EXERCISE BRIEF: Take the lines below beginning at the line that has "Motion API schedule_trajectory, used" and stopping after the line that has "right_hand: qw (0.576", and print them exactly as they are, with no other lines.

MATERIAL PROVIDED:
<<<<

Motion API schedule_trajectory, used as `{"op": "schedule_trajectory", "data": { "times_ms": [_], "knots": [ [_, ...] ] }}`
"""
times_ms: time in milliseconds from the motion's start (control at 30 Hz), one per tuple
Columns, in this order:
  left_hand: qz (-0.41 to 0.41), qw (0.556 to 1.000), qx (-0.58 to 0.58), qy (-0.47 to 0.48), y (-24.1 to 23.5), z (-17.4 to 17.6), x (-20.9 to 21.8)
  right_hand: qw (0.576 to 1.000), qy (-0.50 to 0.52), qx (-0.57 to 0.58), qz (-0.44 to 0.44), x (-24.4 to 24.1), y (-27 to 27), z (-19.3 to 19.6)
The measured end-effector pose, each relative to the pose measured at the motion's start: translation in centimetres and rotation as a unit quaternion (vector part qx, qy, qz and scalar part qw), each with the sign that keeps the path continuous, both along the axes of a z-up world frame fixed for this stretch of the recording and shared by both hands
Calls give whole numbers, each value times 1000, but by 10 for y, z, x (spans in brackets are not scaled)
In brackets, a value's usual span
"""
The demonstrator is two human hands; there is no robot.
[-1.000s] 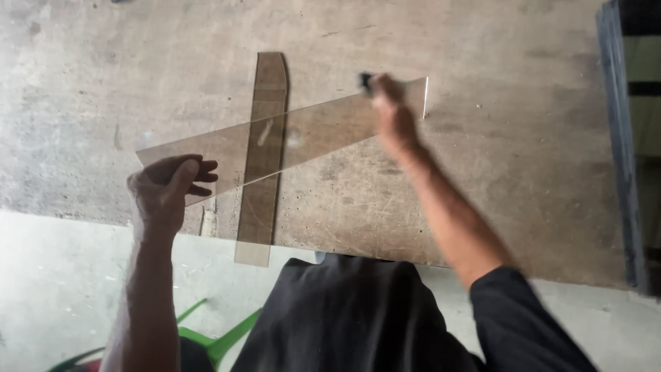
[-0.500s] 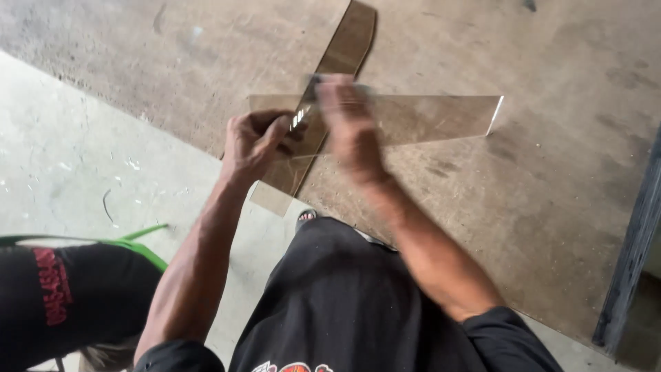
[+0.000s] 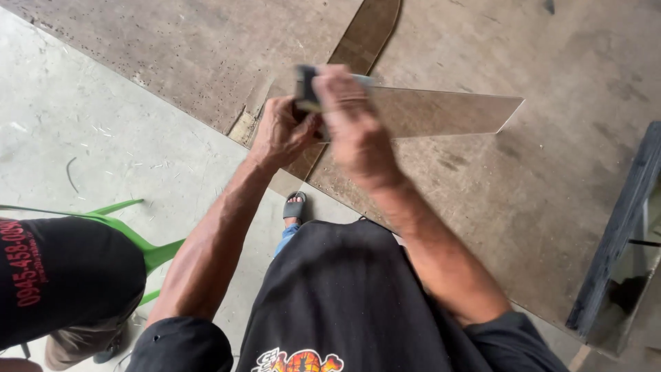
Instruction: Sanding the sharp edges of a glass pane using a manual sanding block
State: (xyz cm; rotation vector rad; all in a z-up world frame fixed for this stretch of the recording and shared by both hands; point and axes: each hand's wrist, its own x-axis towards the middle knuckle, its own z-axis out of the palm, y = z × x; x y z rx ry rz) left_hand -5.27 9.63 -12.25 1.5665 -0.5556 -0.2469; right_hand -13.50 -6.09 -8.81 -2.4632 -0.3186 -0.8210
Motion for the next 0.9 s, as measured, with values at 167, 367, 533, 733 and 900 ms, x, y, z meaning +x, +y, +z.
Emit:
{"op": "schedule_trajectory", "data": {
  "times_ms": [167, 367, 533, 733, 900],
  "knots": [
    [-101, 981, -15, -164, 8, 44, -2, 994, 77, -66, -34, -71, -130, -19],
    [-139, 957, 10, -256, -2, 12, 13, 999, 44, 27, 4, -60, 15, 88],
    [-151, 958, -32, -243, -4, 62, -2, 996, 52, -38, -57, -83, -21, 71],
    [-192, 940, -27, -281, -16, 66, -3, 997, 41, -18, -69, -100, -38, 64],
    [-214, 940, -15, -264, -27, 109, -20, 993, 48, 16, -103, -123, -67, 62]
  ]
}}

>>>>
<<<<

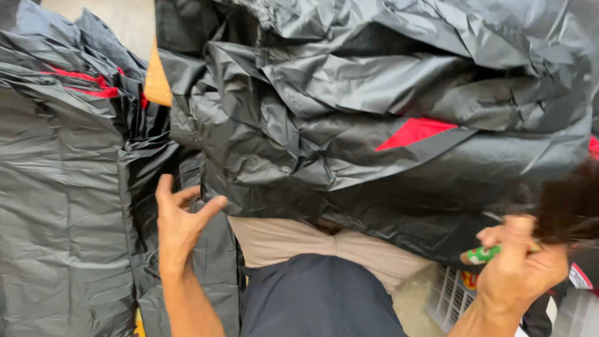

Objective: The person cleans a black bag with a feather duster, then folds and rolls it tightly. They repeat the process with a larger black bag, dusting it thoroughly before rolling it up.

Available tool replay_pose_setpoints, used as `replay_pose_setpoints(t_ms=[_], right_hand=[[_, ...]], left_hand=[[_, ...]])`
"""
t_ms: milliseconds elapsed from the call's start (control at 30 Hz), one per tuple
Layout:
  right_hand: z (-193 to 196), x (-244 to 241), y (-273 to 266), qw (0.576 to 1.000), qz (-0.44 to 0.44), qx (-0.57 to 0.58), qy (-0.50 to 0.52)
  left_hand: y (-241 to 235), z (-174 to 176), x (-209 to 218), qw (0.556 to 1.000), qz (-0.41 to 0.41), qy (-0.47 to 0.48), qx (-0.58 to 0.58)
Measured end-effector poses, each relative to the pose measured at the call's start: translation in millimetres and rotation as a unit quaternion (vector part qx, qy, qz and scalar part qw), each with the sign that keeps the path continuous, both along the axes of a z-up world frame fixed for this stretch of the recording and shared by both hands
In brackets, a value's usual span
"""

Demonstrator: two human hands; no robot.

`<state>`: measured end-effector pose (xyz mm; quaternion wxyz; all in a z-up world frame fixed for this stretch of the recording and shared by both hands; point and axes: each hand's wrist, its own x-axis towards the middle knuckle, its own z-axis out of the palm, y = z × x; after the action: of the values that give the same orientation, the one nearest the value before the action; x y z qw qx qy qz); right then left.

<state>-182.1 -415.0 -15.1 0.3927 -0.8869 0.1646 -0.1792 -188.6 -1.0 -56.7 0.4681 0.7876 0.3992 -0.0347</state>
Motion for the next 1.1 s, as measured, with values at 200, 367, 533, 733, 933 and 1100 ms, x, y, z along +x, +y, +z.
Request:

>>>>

ANSWER FOR THE TASK:
Motion API schedule_trajectory, used as `{"op": "schedule_trajectory", "data": { "times_ms": [_], "knots": [ [_, ...] ] }}`
"""
times_ms: time in milliseconds from the motion's start (control at 30 Hz), one per tuple
Columns, in this order:
  left_hand: qz (-0.41 to 0.41), qw (0.556 to 1.000), qx (-0.58 to 0.58), qy (-0.47 to 0.48), y (-24.1 to 23.5), z (-17.4 to 17.6), x (-20.9 to 21.8)
  right_hand: qw (0.576 to 1.000), qy (-0.50 to 0.52), qx (-0.57 to 0.58), qz (-0.44 to 0.44), x (-24.4 to 24.1), y (-27 to 27), z (-19.3 to 19.6)

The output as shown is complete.